Der Euro hat am Freitag zum Dollar 0,2 Prozent auf 1,3673 Dollar nachgegeben. Die US-Währung legte gegenüber den meisten wichtigen Währungen zu. Spekulationen, dass die US-Notenbank ihre Anleihekäufe weiter zurückfahren wird, stützten die Devise.

Der Ausverkauf bei Schwellenländer-Währungen verstärkte sich und vermehrte die Nachfrage nach als sicherer geltenden Anlagen. Nach der Abwertung der argentinischen Landeswährung verlor der Peso gegenüber dem Euro 14,2 Prozent, die türkische Lira gab weitere 0,6 Prozent ab, nachdem die Lira bereits 2,6 Prozent Minus am Donnerstag vorwies. „Die Probleme in den Schwellenländern werden dem Dollar nützen“, stellte Bhanu Baweja von UBS AG in London fest.

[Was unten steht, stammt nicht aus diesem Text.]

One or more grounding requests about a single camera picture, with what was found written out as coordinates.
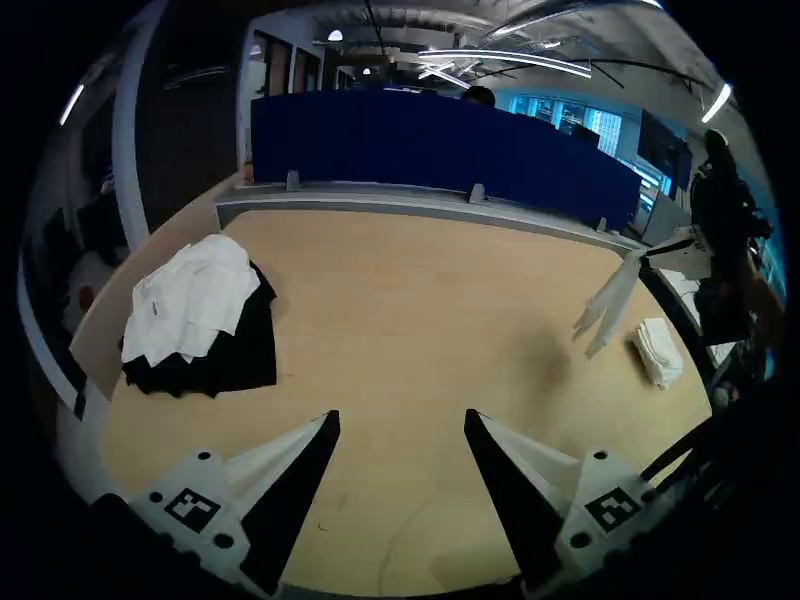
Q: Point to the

Ein Dollar kostete am Freitag mit 2,32 Lira so viel wie nie zuvor. Die Intervention der türkischen Nationalbank hatte der Währung des Landes am Donnerstag nicht geholfen. Börsianern zufolge hatte die Zentralbank Devisen im Wert von drei Milliarden Dollar verkauft, um die Talfahrt der heimischen Währung zu stoppen. Investoren hatten allerdings auf eine Zinserhöhung im Kampf gegen die Lira-Abwertung gehofft.